I came across two data quality rules from Martin Doyle’s blog today. Martin Doyle is a data quality improvement evangelist and an industry expert on CRM. I found, to a certain extent, those data quality rules provide some kind of theoretical supports to some of my ideas with data quality improvements.
The 80:20 Rule is introduced by Martin Doyle to evaluate the costs of the Type I and Type II data quality problems defined by Jim Barker.
In brief, the Type I data quality problems refer to those “syntax” problems that require “know what” to identify, such as the problems fallen in the completeness, consistency, uniqueness and validity data quality dimensions. Type I data quality problems can be easily detected and even solved by data quality software.
Type II data quality problems are those “semantic” problems that require “know how” domain knowledge and experience to detect and solve. This type of problem is more enigmatic. The data looks all fine on the surface and serves well most of the time. However, the damage caused by them to businesses can be much larger.
Martin Doyle’s 80:20 rule states around 80% of data quality problems are the Type I problems and only 20% of data quality problems are the Type II problems. However, the Type II problems cost 80% of effort and budget to solve while the Type I problems only takes 20% of effort and budget.
The 1:10:100 rule was initially developed by George Labovitz and Yu Sang Chang in 1992 that highlights the importance of early prevention for quality control. In brief, the 1:10:100 rule states that the costs of quality control increase exponentially over time:
- $1: prevent cost – verifying and correcting data at the start. This is the least expensive way to control data quality.
- $10: correction cost – identifying and cleaning data. Businesses need to set up a team to validate and correct data errors
- $100: failure cost – costs of failure caused by bad data.
This rule implies that the earlier you take care of your data the less prices you have to pay for the damages caused by the bad data.

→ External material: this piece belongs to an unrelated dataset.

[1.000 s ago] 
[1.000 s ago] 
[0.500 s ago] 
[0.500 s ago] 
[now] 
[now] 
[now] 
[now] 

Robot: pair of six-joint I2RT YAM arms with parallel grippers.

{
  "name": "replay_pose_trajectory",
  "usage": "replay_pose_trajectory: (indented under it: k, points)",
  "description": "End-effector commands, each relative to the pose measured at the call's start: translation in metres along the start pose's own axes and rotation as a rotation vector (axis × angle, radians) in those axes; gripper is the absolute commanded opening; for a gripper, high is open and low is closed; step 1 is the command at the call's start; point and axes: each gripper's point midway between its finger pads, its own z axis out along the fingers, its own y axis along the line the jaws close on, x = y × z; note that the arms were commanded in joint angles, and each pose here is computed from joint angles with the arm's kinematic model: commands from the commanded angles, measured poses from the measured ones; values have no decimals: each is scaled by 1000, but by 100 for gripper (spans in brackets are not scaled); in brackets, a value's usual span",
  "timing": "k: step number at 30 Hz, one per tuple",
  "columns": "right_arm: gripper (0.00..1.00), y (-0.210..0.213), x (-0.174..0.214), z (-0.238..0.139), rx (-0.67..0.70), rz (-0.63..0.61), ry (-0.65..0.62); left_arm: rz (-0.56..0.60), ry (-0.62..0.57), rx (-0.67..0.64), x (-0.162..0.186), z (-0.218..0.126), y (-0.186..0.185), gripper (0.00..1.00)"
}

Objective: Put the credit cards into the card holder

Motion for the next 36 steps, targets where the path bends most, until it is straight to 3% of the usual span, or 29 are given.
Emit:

- While data quality software is capable to automate the tasks for solving Type I data quality problems, the tasks for solving Type II data quality problems require domain experts to invest time in manual investigating and research. It is not surprising to see that the cost to solve Type II problems is much higher than the cost to solve Type I problems. The key question that interests me most is how to improve the effectiveness and efficiency for solving Type II problems. Not only the current manual approach is expensive and time-consuming but also it is highly dependant on the domain experts’ knowledge and experiences. The devil is in the detail. If organisations lose those experts, it would be difficult for their successors to understand and solve those hidden issues even though with comprehensive handover documents as the knowledge and experiences cannot be passed over (at least for constructivists).
- So, can we find an alternative approach to solve the Type II problems without the dependency on the domain experts’ knowledge and experiences? can we identify the patterns and relations existing in a dataset automatically with the help of the computation power from modern computers to exhaustively scan through all possibilities? I don’t know the answer yet, but I am interested at exploring this. I am in the process of building a prototype that experiments some machine learning and data mining techniques for identifying the Type II data quality problems.
- The 1:10:100 rule highlights the importance of preventing data quality issues at the early stage. However, the question is how to convince organisations to invest in data quality management when everything works fine on the surface. There are clear business drives for the error correction and failure resolution tasks as the business activities will be immediately affected if no action is taken. However, it is more difficult to evaluate the quantify the necessity and urgency of the issue preventing tasks. As Arkady Maydanchik, the author of the book “Data Quality Assessment”, mentioned, people do not like those who predict rain on a sunny day. One solution is to improve organisations’ awareness of their data quality, and let them know their data is not perfect but instead having high potentials to run into problems if they do nothing to prevent those potential issues.